May 25, 2017 

City News Service 

The city of Los Angeles’ Office of Wage Standards has collected more than $250,000 in restitution since last July for workers who were paid below the city’s minimum wage, the head of the Bureau of Contract Administration said Tuesday.


The City Council created the Office of Wage Standards within the Bureau of Contract Administration of the Department of Public Works in 2015 to help enforce the city's plan to increase the minimum wage to $15 by 2020.


The first increase kicked in on July 1 of last year for employers with 26 or more workers, bringing the hourly rate from $10, which is the state's minimum wage, to $10.50.


John Reamer, director of the Bureau of Contract Administration, told the City Council about the work of the Office of Wage Standards while speaking about the De­partment of Public Works' annual report.


The report was for fiscal year 2015-16, so it did not cover the new minimum wage law and the Office of Wage Standards, but Reamer included the information on this year's minimum wage enforcement effort during his verbal presentation.


According to the UCLA Labor Center, L.A. workers lose $26.6 million each week from wage theft through labor violations committed by their employers. Wage theft could include workers not getting paid overtime, getting misclassified as independent contractors and being paid lower than the minimum wage.


For fiscal year 2015-16, the Office of Wage Standards had five employees, but the staff increased this fiscal year and is currently at 19.


A UC Berkeley study in 2015 found that L.A. would need 25 investigators to reach an average of one investigator per 20,000 low-wage workers similar to the standard in San Francisco, which has the state’s oldest minimum wage law.


Councilman Paul Koretz asked Reamer if he felt the current staffing levels were sufficient.

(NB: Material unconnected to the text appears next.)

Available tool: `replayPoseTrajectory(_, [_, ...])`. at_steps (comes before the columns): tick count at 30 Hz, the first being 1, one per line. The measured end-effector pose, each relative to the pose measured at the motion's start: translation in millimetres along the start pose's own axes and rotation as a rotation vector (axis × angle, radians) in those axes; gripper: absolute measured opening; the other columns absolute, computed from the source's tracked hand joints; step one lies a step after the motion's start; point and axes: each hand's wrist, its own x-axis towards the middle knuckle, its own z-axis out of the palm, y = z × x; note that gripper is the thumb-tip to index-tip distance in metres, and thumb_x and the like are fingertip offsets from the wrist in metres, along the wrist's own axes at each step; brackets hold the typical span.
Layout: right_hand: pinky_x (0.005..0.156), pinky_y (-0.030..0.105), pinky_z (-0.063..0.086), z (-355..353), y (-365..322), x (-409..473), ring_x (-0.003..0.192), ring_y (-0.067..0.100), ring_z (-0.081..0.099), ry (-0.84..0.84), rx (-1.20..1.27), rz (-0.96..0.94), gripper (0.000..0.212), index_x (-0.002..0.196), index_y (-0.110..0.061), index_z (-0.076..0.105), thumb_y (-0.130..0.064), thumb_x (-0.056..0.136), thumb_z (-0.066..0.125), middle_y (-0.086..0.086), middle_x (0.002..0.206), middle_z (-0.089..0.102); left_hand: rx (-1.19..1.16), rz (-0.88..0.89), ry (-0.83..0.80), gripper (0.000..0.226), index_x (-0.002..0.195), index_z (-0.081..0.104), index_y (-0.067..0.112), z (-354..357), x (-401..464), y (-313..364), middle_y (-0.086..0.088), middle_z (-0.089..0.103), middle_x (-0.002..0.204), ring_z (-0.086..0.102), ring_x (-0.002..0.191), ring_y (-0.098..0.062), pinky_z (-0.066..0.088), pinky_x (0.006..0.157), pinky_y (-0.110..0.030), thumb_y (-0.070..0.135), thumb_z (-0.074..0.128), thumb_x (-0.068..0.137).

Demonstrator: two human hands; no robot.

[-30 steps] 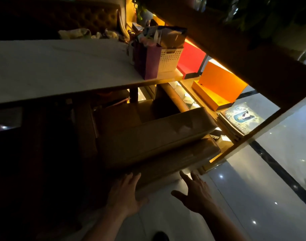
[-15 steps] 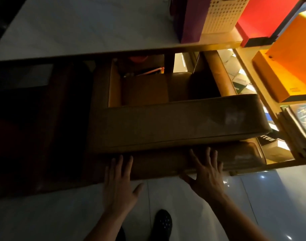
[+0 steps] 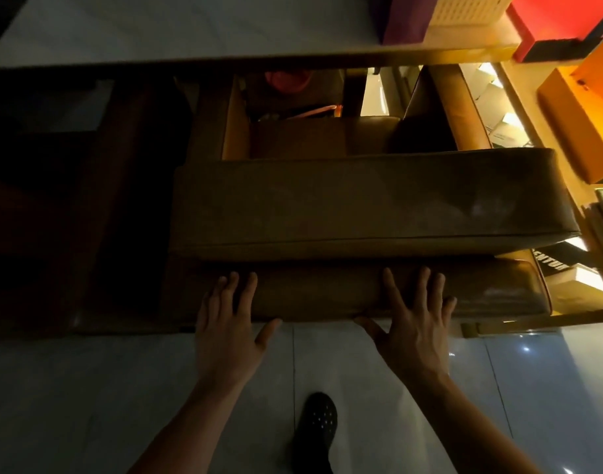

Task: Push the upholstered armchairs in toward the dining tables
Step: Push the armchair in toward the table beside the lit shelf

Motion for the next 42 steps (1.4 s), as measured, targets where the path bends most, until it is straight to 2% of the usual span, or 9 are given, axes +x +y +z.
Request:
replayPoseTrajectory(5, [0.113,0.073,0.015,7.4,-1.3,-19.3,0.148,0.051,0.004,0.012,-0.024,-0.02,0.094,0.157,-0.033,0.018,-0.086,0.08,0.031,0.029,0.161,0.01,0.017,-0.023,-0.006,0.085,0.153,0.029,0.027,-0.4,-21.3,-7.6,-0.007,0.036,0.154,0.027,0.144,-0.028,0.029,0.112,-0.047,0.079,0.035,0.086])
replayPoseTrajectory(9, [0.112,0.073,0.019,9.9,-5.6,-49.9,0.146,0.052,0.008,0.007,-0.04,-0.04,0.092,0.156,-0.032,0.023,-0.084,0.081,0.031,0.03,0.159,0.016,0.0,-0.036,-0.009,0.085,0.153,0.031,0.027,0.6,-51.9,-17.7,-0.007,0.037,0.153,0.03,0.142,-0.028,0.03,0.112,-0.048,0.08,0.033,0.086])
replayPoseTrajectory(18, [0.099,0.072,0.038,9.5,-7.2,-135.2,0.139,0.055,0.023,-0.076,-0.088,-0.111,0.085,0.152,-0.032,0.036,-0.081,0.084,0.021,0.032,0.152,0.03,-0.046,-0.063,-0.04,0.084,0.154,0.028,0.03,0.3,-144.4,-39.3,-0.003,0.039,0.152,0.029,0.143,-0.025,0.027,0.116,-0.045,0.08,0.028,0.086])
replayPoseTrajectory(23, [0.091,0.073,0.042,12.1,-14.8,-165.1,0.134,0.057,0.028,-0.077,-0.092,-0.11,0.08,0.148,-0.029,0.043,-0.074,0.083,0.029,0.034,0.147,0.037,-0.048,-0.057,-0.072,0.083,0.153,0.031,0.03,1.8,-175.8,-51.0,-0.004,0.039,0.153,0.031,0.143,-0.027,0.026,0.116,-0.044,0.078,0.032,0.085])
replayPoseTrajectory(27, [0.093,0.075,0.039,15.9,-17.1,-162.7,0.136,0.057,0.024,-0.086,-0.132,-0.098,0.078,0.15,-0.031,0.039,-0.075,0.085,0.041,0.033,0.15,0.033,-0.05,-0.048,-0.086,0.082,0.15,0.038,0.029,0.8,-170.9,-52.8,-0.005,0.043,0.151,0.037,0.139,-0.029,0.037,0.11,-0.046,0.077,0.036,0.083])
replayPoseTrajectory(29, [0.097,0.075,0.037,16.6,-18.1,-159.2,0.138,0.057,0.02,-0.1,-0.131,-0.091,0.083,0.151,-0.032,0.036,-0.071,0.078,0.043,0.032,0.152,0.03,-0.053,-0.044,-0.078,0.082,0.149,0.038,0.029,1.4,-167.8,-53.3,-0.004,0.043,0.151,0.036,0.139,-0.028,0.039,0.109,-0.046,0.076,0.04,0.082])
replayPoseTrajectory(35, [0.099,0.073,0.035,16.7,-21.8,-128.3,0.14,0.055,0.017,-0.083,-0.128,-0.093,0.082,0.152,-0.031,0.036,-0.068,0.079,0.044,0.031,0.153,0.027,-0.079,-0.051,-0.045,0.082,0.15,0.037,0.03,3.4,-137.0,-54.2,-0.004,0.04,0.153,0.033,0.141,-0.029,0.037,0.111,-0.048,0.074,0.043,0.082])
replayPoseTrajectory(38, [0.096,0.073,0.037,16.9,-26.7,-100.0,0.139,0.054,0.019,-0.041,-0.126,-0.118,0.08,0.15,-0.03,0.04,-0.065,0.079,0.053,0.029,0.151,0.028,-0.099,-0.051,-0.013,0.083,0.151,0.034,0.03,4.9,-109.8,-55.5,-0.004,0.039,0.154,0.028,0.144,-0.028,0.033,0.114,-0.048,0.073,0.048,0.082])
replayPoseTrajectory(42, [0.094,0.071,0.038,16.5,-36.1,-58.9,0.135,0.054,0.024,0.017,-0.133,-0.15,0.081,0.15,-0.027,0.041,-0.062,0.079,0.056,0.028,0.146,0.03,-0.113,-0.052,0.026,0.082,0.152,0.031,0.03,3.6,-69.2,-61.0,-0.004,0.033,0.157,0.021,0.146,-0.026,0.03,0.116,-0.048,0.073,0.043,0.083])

“The optimum number, it's hard to say,” Reamer responded.


Reamer added that small businesses that have 26 employees or fewer will be subject to the minimum wage increase starting in July. He said the change will likely lead to a higher workload for the office and he will monitor closely to see if additional resources are needed.


Kimberly Fitzpatrick, division manager for the Office of Wage Standards, told City News Service there is money in the budget for seven additional positions for the upcoming fiscal year in the unallocated balance.


“If the workload materializes, they have earmarked money... The way it would work is, if the workload requires it, we would then go back to the council and request those positions,” she said.